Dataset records

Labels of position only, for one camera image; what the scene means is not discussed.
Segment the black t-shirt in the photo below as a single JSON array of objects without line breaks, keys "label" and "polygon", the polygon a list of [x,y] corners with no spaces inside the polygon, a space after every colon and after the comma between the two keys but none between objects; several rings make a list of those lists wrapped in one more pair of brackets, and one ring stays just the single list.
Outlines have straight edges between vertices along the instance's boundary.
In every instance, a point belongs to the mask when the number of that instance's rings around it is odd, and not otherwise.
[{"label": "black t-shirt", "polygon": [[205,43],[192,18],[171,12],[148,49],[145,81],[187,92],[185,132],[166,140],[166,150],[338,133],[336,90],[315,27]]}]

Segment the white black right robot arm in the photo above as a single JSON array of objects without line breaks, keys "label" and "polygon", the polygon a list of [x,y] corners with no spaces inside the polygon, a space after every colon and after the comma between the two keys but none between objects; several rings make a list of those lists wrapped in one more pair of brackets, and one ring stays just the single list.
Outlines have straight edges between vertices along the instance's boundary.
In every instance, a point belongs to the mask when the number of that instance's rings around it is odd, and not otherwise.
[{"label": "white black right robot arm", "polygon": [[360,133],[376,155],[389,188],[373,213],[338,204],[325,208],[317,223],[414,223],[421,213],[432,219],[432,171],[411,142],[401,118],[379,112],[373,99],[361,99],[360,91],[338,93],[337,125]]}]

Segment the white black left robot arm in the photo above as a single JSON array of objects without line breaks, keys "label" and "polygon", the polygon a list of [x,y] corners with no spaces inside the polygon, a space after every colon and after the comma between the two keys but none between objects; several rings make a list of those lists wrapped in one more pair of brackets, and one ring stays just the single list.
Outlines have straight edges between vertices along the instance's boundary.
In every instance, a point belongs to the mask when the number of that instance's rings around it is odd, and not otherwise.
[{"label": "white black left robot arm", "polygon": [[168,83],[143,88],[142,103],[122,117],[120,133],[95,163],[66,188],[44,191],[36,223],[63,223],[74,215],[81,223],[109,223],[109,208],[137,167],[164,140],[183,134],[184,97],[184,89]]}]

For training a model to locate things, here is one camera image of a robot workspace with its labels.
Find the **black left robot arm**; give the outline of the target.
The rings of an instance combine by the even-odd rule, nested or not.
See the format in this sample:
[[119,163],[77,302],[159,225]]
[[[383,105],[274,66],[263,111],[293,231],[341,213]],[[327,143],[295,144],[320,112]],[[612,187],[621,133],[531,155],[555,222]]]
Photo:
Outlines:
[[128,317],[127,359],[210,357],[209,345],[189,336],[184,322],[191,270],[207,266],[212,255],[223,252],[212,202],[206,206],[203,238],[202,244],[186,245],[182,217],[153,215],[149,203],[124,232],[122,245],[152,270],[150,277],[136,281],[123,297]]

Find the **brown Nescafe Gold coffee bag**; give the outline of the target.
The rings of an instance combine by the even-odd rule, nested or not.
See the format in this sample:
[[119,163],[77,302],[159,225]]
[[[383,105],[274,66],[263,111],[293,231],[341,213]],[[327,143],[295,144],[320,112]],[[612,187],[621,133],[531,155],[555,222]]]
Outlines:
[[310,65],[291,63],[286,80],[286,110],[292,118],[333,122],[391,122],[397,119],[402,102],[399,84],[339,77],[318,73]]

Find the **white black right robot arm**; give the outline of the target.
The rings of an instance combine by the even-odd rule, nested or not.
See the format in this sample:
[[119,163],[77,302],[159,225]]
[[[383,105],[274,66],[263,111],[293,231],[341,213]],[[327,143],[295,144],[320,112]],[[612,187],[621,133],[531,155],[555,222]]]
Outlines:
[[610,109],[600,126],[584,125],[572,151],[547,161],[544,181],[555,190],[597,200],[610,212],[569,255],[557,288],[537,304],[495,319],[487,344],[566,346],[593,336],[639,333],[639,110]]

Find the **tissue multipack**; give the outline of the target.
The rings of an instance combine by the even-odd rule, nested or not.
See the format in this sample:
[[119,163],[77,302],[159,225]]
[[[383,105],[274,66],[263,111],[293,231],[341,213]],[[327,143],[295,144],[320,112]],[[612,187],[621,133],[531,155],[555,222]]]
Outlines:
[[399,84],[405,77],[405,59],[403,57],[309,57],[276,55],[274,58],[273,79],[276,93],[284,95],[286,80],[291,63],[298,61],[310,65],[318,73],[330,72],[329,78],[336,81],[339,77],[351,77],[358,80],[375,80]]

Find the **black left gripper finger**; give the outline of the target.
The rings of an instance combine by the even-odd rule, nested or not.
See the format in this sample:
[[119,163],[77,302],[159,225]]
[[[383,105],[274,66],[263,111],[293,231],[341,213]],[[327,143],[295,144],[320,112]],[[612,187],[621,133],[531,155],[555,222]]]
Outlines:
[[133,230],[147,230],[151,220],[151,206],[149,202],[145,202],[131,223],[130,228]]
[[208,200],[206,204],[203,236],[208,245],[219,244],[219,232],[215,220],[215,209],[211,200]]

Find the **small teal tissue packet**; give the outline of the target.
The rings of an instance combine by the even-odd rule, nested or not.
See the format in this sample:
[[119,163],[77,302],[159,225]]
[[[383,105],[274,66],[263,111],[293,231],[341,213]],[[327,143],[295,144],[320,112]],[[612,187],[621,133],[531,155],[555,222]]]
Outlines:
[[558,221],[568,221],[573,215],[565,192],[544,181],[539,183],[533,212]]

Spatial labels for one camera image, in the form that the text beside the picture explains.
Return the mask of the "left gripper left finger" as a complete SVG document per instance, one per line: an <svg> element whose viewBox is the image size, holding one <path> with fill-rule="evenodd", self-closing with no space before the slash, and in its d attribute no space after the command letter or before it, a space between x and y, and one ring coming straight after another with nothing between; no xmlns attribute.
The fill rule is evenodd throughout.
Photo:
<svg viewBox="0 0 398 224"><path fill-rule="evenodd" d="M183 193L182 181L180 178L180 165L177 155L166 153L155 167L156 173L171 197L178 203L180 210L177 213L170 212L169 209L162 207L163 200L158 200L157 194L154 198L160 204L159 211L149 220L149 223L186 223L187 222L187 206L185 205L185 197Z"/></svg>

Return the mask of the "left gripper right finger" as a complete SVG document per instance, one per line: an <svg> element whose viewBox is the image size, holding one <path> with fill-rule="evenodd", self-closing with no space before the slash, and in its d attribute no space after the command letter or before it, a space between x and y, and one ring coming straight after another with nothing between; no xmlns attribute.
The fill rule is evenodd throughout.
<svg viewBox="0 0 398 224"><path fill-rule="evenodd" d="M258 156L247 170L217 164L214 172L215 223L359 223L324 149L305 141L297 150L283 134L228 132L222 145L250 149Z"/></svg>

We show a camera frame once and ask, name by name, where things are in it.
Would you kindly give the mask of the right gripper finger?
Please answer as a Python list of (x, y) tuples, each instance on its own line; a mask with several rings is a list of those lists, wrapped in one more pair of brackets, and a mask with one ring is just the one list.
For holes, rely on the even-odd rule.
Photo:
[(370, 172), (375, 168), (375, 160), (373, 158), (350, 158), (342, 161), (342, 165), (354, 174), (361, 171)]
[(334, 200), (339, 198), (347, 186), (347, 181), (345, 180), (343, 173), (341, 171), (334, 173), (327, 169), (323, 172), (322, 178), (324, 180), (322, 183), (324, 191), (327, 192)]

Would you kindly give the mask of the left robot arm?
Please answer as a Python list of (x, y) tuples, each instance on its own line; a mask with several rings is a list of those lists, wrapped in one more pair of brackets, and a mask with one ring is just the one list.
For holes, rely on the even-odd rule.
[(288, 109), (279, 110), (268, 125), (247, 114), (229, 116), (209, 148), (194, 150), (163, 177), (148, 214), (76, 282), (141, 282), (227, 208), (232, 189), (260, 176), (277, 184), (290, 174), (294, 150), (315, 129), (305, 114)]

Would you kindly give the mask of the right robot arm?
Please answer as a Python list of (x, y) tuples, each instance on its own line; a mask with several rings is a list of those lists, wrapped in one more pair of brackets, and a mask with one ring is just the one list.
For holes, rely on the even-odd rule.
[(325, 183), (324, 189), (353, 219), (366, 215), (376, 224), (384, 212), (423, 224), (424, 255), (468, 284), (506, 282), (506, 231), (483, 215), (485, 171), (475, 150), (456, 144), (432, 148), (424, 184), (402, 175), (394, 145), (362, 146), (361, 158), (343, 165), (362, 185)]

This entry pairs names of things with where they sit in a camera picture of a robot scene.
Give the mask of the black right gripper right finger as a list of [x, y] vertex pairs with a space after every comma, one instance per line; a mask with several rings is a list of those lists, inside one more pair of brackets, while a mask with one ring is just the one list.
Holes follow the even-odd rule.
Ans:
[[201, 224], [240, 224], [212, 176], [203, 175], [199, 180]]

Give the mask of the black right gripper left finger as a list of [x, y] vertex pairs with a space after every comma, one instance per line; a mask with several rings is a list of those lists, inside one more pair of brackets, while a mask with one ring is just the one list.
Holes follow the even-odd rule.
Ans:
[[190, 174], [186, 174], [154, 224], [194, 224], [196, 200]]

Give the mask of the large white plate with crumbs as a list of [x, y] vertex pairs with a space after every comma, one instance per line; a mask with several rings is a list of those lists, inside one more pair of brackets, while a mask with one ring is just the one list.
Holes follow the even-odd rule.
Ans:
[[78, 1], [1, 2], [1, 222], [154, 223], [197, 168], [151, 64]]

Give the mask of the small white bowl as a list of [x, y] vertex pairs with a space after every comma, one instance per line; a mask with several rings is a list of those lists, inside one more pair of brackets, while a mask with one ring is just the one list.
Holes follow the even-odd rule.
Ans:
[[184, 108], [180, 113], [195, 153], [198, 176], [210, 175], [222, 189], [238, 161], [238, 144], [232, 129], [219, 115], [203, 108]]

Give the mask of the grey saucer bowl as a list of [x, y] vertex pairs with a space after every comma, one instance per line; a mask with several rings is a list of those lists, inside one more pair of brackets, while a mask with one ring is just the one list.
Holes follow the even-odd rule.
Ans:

• Exercise:
In the records above, some lines may contain the word "element"; copy every one of them.

• Finished exercise:
Return the mask of the "left gripper left finger" as a complete SVG document per instance, one per line: an <svg> element whose viewBox is the image size, holding one <path> with fill-rule="evenodd", self-closing with no space before the slash, and in its d attribute no space after the command letter or before it, a space between x and y, and one ring coming straight after another with nothing between; no xmlns attribute.
Return the mask of the "left gripper right finger" as a complete SVG document per instance, one per line: an <svg> element whose viewBox is the image size, holding one <path> with fill-rule="evenodd", self-closing with no space before the slash, and in its d attribute no space after the command letter or before it, a space between x and y, and one ring coming straight after another with nothing between; no xmlns attribute.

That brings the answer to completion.